Innamoramento – Méfie-toi
„La force est féminine!“ Fürwahr, Mylène! Textlich die wahren Stärken des schöneren Geschlechts vermittelnd zeigt sich „Méfie-toi“ auch musikalisch von einer optimistisch-selbstbewussten Seiten. Der Fakt, dass Mylène den Song alleine schrieb, unterstreicht die Botschaft umso mehr. Singles tragen bekanntlich auch den Live-Faktor auf ihren Schultern, welcher deren Ansehen steigern soll. Allen Zweiflern in der Wahl dieses Liedes als potenzielle Single sage ich nur eins: I. A. O.; I. A. O.
Avant que l'ombre – Aime
Radiotaugliche Länge, bittersüßer Liebestext, angenehme Instrumentalisierung – das Ding geht runter wie Öl. Das werkdurchziehende elektrische Piano vom Intro zieht zumindest meine Wenigkeit gleich in den Rhythmus dieser Nicht-Single. „Aaaaaaimeeee“ bleibt ausrufend bereits nach einmaligem Hören im Ohr & wurmt sich ins Hirn.

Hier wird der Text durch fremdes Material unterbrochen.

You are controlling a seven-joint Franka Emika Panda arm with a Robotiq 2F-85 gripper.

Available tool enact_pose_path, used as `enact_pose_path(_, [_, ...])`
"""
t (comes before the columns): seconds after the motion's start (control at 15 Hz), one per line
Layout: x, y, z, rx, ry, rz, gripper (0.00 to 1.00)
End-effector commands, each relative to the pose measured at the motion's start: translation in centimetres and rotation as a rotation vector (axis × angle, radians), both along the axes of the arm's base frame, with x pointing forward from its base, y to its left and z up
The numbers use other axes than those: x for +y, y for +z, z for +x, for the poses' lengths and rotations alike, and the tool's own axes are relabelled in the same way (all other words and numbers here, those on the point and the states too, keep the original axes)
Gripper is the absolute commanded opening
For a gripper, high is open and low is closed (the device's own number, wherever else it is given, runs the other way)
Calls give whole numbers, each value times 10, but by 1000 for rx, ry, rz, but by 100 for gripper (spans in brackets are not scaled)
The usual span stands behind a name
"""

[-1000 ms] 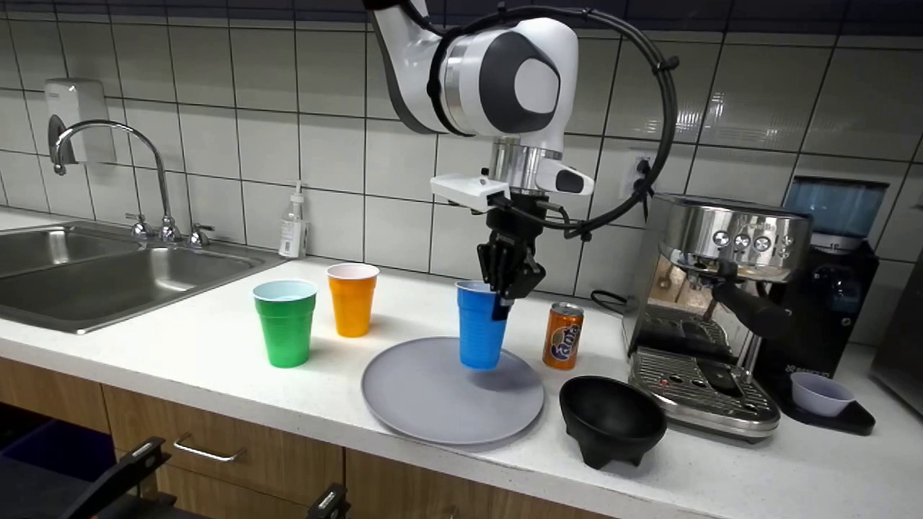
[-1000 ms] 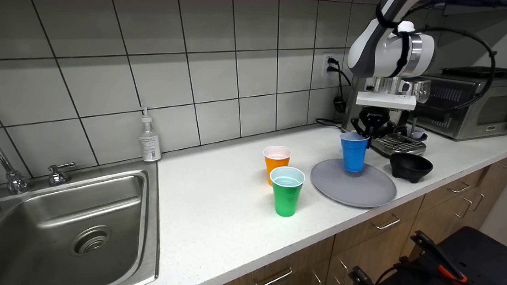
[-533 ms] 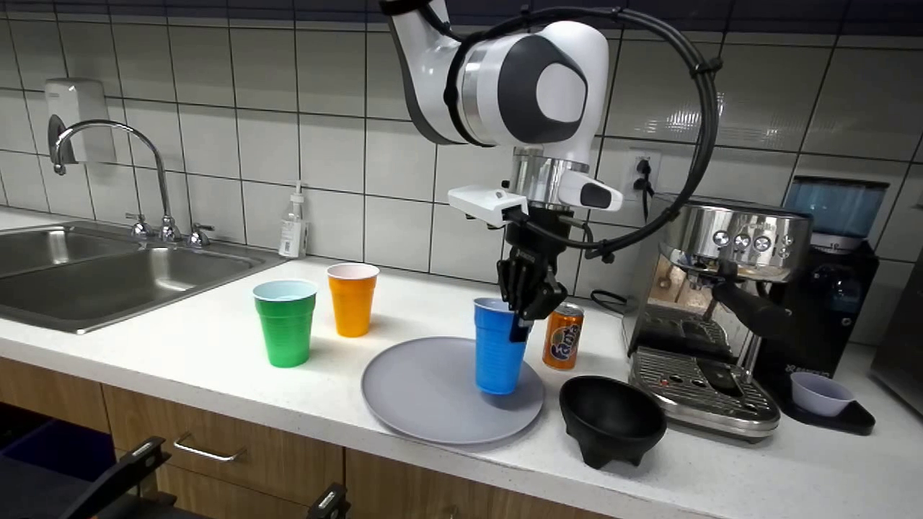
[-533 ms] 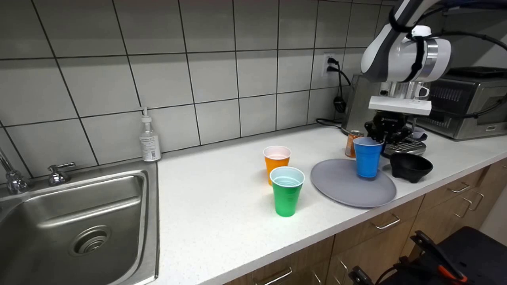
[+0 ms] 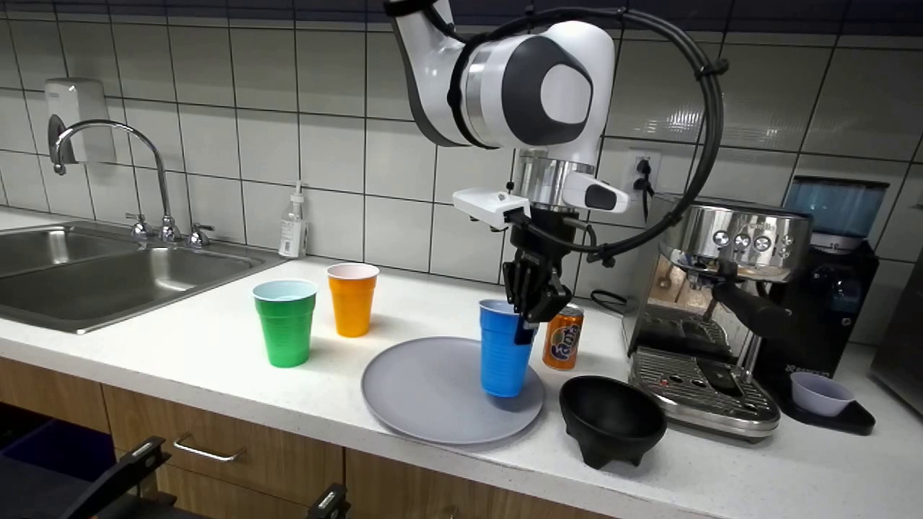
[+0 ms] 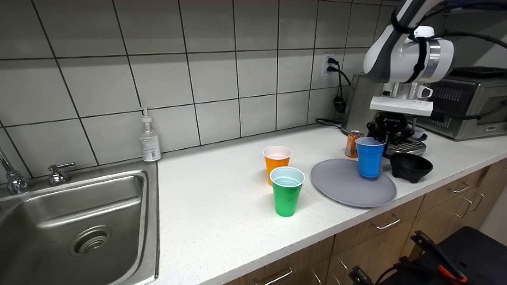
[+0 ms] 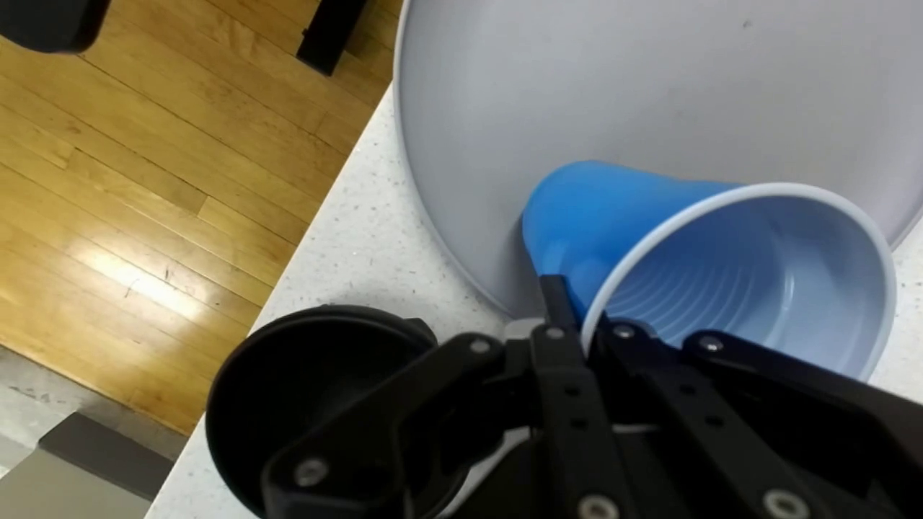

Point de Suture – Je m'ennuie
Wer kam denn bitte auf die glorreiche Idee, „Dégénération“ als Single zu veröffentlichen? Es ist clubtauglich & vielleicht auch Live ein Bringer, aber dort greift für mich das Single-Potenzial nicht so recht, mangels ordentlichem Text. Ich bin nun auch kein großer Verfechter von „Je m'ennuie“, aber es hat Substanz. Dazu scheint es sich auch recht schnell zum Fan-Favorit für diesesAlbum hochgearbeitet zu haben. Vieleicht hätte eine Single-Auskopplung nicht geschadet. Vielleicht schreibe ich auch nur im Wahn.

Interstellaires – Un jour ou l'autre
Für mich stellt diese Nummer nicht nur den glorreichen Abschluss des Albums dar. Vielmehr hätte es die Balladen-Auskopplung von Interstellaires werden können. Hätte, würde, könnte – Konjunktiv II! Jedes Album verdient eine Balladen-Single & welche würde sich hier besser anbieten als den Blick gen „einen oder anderen Tages“? Die mylènsche Melancholie zeigt sich hier nicht nur textlich, sondern zeigt sich auch im musikalischen Nutzen von dunklen Synths, bezaubernder Piano-Melodie & schottischer Hochland-Snare – ein sentimal-gefühlvolles Arrangement begleitet von einsamen Gitarrenklängen.
Désobéissance – On a besoin d'y croire
Absoluter Club Hit! Das Teil nicht mit einem erweiterten Remix-Bundle als Vinyl zu verkaufen & damit die Clubs der Nation zu fluten, war eine vertane Chance. Der Text ist so einfach wie zeitgemäß. Die melodischen Klänge des Refrains sind Balsam für die Seele. Der Bass, der durch die Boxen dröhnt, stimuliert die euphorischen Glücksgefühle. „On a besoin d'y croire“ hat nicht nur den Anschluss als Single verpasst, es wurde auch noch bei Live 2019 völlig im Stich gelassen.

Cendres de Lune/Bleu Noir/Monkey Me
Die Alben haben eigentlich schon die richtigen Singles. Nämlich die, die etwas tiefgründiger produziert wurden & somit über einen hochwertigeren Klang verfügen. Hier sehe ich nichts weiter als Potenzial.
Und nun ihr: Welche Singles hättet ihr eher gesehen, weggelassen oder ausgetauscht?